**Instructions for the task**
Would you quote the material below from its first line through the line containing "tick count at", exactly and with both ends included?

** Data shown follows **

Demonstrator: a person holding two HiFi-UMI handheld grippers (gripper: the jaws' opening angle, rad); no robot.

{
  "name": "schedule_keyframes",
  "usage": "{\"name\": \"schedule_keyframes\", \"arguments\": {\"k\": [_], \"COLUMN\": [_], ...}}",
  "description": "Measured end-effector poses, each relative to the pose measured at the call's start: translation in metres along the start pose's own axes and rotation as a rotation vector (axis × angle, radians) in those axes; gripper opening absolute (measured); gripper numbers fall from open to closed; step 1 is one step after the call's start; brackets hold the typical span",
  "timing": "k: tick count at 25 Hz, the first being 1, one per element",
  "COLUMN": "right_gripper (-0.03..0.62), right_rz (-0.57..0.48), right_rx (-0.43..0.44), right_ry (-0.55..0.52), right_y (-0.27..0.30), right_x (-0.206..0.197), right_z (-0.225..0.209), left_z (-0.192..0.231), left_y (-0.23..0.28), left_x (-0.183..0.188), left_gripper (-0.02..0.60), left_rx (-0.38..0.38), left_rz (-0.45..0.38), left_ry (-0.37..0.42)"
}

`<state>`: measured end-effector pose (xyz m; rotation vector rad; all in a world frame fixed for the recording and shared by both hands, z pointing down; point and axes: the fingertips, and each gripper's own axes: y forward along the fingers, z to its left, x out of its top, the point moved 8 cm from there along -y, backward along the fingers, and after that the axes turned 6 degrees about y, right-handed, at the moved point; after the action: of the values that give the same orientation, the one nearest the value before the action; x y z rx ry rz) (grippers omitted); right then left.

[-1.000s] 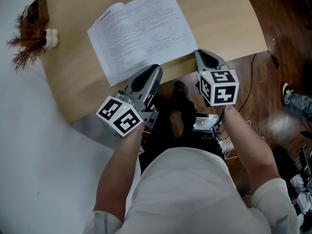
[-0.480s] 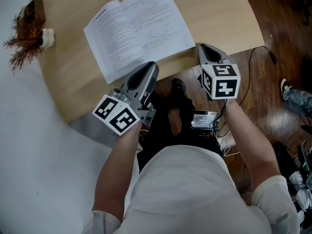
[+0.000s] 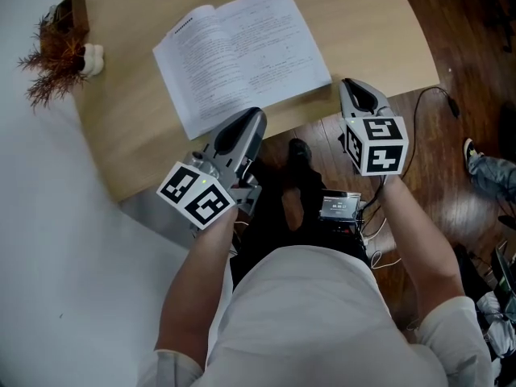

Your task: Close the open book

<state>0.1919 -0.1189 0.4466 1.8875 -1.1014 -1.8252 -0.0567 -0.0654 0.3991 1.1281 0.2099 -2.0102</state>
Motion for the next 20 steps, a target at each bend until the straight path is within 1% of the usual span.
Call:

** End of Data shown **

**Answer to this exercise**
Demonstrator: a person holding two HiFi-UMI handheld grippers (gripper: the jaws' opening angle, rad); no robot.

{
  "name": "schedule_keyframes",
  "usage": "{\"name\": \"schedule_keyframes\", \"arguments\": {\"k\": [_], \"COLUMN\": [_], ...}}",
  "description": "Measured end-effector poses, each relative to the pose measured at the call's start: translation in metres along the start pose's own axes and rotation as a rotation vector (axis × angle, radians) in those axes; gripper opening absolute (measured); gripper numbers fall from open to closed; step 1 is one step after the call's start; brackets hold the typical span",
  "timing": "k: tick count at 25 Hz, the first being 1, one per element",

The output has been given in full.